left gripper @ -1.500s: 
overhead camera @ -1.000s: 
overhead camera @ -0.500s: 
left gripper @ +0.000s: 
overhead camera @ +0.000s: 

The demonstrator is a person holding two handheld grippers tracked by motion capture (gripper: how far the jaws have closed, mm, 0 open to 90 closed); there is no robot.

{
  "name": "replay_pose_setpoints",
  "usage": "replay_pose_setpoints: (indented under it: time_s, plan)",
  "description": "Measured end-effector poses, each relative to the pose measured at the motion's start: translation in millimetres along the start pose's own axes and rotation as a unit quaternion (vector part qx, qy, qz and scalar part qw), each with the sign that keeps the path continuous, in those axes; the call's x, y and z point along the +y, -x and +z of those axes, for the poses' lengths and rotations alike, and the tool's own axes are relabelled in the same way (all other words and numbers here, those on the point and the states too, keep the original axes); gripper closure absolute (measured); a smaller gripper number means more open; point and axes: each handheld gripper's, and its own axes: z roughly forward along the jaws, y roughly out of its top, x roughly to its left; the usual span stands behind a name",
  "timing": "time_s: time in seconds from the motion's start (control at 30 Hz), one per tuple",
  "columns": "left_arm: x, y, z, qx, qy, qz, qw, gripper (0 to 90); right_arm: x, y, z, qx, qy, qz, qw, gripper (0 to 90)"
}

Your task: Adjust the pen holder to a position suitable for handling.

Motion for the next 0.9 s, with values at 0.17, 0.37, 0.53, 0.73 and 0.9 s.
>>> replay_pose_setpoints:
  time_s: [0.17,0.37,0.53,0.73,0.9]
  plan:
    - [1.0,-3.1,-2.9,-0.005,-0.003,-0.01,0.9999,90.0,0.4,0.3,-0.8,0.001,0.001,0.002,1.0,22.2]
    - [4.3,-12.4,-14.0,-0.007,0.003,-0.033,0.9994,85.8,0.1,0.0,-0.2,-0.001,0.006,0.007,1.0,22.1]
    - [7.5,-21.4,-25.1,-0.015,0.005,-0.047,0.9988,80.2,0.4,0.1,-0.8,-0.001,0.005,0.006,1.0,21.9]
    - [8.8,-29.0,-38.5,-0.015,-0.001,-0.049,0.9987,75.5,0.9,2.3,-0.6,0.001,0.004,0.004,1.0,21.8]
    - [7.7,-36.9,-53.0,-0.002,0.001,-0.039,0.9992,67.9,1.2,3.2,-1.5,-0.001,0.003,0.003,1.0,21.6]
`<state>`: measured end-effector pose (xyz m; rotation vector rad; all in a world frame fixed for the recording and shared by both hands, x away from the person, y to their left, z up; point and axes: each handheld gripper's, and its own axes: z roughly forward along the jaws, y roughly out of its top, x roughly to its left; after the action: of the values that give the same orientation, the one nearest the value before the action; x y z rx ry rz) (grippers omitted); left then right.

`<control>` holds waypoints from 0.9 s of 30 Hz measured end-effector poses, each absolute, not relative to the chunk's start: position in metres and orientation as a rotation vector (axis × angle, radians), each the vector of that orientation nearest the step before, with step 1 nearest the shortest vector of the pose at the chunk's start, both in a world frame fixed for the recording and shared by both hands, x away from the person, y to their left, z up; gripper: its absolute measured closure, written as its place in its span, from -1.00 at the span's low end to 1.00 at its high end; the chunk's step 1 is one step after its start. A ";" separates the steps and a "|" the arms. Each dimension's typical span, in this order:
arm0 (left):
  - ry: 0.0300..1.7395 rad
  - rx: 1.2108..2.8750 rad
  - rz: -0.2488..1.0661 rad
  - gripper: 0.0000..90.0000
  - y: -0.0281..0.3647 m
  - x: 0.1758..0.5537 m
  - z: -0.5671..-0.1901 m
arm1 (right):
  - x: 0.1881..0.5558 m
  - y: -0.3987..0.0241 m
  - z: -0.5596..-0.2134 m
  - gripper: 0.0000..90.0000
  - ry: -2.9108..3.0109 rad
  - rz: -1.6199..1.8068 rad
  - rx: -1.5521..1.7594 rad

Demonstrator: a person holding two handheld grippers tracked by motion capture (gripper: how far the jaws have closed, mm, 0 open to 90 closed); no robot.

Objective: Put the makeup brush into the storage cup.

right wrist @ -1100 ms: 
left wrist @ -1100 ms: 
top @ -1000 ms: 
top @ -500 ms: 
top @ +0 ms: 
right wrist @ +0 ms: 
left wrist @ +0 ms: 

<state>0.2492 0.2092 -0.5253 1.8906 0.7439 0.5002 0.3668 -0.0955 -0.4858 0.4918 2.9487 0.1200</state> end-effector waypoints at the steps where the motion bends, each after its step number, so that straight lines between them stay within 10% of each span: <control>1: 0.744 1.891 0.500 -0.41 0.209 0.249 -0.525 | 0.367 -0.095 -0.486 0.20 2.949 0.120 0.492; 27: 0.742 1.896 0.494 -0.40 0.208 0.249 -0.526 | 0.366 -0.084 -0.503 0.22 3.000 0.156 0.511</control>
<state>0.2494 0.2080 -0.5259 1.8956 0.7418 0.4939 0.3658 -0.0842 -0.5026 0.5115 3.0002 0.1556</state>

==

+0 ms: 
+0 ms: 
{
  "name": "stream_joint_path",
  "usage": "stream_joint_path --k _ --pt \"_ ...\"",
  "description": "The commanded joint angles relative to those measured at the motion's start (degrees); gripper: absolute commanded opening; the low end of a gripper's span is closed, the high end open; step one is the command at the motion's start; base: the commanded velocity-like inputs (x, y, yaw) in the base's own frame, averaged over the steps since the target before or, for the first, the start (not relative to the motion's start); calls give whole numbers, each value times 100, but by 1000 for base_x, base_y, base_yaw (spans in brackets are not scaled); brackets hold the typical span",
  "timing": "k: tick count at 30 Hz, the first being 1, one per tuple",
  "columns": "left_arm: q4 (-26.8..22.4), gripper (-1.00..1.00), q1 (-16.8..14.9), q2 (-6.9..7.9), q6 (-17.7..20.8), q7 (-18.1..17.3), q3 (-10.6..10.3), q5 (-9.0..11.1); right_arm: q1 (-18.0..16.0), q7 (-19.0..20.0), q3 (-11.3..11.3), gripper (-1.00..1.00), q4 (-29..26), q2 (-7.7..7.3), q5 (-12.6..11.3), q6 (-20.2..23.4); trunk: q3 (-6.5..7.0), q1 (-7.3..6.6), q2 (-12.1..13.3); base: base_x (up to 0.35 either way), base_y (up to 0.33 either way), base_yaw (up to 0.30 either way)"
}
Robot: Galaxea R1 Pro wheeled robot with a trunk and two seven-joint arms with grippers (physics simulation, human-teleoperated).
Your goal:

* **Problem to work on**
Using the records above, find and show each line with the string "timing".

* **Worked solution**
  "timing": "time_s: time in seconds from the motion's start (control at 30 Hz), one per tuple",
  "timing": "k: tick count at 30 Hz, the first being 1, one per tuple",

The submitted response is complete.